### REQUIRED ACTION
Below are the records; restate word for word the lines from the first through the one containing "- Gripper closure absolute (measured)", and only those.

[Records from a dataset]
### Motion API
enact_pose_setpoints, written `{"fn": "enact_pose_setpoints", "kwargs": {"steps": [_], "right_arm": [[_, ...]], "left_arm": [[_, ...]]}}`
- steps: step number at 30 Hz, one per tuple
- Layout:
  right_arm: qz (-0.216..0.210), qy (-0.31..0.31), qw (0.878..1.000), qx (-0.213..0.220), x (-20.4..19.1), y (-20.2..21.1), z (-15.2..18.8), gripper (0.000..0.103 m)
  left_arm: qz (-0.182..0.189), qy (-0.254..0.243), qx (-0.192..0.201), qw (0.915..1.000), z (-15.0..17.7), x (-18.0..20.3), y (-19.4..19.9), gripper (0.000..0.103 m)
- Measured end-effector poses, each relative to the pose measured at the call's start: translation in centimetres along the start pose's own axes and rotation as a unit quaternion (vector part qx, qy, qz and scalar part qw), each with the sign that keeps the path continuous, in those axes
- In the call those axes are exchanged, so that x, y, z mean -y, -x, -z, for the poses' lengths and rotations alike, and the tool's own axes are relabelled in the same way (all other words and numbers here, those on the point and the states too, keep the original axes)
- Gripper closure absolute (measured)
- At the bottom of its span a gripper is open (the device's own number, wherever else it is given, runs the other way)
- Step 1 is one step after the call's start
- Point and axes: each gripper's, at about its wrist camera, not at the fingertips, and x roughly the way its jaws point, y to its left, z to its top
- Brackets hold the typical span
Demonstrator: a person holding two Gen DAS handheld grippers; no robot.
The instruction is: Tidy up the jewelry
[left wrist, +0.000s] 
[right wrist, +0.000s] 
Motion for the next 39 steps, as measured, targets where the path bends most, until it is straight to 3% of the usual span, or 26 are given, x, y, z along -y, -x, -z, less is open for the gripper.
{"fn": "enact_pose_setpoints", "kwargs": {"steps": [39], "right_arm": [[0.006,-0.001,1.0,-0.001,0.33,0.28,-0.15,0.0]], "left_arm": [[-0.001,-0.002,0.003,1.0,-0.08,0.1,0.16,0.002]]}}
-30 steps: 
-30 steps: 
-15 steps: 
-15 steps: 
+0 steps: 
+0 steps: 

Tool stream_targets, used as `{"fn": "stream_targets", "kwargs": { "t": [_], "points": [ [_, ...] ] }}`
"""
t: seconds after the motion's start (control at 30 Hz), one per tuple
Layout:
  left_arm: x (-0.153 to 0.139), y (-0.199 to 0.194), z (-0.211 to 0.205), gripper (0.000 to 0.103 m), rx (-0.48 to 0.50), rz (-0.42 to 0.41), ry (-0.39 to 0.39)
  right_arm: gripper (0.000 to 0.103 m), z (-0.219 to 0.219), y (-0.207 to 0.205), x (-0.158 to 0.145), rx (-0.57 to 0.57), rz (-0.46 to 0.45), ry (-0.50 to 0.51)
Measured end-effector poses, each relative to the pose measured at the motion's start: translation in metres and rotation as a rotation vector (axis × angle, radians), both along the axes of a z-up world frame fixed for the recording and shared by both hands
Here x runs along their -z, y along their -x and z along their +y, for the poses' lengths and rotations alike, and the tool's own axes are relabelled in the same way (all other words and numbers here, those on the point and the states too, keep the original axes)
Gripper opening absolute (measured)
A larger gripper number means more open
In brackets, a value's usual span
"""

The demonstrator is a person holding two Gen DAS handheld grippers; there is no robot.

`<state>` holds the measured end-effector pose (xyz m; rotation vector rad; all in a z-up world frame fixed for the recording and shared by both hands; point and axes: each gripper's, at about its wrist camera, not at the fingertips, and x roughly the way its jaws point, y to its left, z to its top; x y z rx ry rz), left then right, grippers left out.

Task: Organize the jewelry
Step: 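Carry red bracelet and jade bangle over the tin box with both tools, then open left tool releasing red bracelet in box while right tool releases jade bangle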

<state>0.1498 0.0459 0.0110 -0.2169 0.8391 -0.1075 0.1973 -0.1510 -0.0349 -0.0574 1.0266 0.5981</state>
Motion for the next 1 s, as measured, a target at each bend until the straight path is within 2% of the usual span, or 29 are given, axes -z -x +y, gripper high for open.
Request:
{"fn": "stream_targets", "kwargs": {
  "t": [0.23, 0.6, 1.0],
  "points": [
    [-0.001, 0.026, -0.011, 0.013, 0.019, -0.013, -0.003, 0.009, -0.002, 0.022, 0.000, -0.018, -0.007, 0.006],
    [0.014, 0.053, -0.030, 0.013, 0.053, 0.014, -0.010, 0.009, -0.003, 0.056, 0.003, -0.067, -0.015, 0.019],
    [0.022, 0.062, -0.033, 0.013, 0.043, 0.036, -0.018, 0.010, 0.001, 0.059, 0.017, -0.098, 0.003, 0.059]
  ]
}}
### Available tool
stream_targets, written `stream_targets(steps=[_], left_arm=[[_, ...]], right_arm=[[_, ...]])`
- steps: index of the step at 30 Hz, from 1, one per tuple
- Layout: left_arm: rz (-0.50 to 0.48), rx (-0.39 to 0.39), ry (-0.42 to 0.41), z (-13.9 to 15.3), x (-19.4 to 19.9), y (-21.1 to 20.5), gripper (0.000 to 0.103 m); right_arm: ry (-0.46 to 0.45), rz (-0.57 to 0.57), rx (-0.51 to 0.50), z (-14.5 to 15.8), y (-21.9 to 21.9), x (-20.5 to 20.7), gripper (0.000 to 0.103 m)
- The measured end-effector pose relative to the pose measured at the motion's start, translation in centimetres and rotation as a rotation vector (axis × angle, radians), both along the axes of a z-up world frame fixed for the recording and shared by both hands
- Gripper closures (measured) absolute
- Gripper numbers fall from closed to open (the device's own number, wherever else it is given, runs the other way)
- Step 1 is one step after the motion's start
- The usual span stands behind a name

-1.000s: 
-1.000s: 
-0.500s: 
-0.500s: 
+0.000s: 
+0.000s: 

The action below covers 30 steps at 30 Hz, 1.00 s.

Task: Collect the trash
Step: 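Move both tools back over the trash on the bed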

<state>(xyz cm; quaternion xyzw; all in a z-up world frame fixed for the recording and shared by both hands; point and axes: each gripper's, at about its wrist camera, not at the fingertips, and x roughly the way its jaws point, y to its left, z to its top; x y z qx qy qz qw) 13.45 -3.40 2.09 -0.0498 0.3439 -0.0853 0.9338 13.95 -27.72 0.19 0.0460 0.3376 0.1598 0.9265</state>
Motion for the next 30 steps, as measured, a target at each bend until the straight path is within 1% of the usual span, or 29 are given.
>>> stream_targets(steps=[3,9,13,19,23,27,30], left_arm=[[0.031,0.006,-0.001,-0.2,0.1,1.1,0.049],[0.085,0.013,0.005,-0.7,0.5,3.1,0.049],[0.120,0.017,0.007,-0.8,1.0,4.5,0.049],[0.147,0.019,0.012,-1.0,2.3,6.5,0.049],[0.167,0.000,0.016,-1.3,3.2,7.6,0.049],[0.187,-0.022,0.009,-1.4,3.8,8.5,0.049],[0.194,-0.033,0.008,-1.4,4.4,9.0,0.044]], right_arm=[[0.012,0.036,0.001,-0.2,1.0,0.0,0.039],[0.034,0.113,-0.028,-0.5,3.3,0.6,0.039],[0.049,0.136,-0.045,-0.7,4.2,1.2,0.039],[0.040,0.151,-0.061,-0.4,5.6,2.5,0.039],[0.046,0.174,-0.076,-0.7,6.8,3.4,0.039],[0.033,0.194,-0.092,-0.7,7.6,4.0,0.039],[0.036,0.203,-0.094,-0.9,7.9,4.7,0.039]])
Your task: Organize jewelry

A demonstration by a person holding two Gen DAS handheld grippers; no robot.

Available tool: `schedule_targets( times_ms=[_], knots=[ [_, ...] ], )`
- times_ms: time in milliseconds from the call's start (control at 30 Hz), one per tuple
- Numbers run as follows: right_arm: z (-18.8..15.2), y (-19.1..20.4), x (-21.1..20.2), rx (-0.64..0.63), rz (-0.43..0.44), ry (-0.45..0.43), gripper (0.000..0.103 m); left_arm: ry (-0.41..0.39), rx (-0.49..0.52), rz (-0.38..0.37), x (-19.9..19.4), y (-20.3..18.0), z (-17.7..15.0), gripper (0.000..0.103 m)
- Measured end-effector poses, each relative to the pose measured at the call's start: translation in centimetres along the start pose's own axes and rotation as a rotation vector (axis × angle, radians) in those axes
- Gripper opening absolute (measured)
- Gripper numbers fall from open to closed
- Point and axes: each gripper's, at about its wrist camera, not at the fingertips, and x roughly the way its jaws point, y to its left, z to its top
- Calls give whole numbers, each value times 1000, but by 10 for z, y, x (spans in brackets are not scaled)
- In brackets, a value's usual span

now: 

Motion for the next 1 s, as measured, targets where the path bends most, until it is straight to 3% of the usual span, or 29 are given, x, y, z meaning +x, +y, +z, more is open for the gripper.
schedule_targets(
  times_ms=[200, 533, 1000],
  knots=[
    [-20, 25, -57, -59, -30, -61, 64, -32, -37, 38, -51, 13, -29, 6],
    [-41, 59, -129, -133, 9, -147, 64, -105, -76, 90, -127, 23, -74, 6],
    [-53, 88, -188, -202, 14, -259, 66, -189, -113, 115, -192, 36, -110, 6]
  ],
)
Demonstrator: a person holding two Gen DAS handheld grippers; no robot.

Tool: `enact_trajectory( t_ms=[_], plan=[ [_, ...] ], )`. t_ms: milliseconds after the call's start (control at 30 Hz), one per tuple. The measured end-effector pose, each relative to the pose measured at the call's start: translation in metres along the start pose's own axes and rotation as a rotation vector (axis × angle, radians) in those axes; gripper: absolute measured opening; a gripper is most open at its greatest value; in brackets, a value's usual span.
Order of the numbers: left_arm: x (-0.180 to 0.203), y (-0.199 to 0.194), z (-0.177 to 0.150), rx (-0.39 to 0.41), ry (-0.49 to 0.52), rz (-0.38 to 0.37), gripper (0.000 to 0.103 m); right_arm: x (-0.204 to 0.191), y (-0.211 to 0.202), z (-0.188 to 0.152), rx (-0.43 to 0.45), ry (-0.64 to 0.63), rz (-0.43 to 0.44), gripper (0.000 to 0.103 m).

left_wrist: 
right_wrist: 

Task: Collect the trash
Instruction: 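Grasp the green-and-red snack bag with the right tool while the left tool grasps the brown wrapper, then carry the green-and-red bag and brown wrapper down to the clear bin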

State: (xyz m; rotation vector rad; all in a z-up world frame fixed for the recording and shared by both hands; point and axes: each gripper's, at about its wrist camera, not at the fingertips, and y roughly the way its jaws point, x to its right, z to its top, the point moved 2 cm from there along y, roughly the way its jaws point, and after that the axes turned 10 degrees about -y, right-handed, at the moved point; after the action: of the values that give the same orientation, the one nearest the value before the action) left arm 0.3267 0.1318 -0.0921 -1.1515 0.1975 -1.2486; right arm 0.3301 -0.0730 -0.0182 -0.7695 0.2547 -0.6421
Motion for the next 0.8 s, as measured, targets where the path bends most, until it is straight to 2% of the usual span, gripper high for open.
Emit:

### RESULT OF THE EXERCISE
### Motion API
enact_pose_setpoints, written `{"fn": "enact_pose_setpoints", "kwargs": {"steps": [_], "right_arm": [[_, ...]], "left_arm": [[_, ...]]}}`
- steps: step number at 30 Hz, one per tuple
- Layout:
  right_arm: qz (-0.216..0.210), qy (-0.31..0.31), qw (0.878..1.000), qx (-0.213..0.220), x (-20.4..19.1), y (-20.2..21.1), z (-15.2..18.8), gripper (0.000..0.103 m)
  left_arm: qz (-0.182..0.189), qy (-0.254..0.243), qx (-0.192..0.201), qw (0.915..1.000), z (-15.0..17.7), x (-18.0..20.3), y (-19.4..19.9), gripper (0.000..0.103 m)
- Measured end-effector poses, each relative to the pose measured at the call's start: translation in centimetres along the start pose's own axes and rotation as a unit quaternion (vector part qx, qy, qz and scalar part qw), each with the sign that keeps the path continuous, in those axes
- In the call those axes are exchanged, so that x, y, z mean -y, -x, -z, for the poses' lengths and rotations alike, and the tool's own axes are relabelled in the same way (all other words and numbers here, those on the point and the states too, keep the original axes)
- Gripper closure absolute (measured)

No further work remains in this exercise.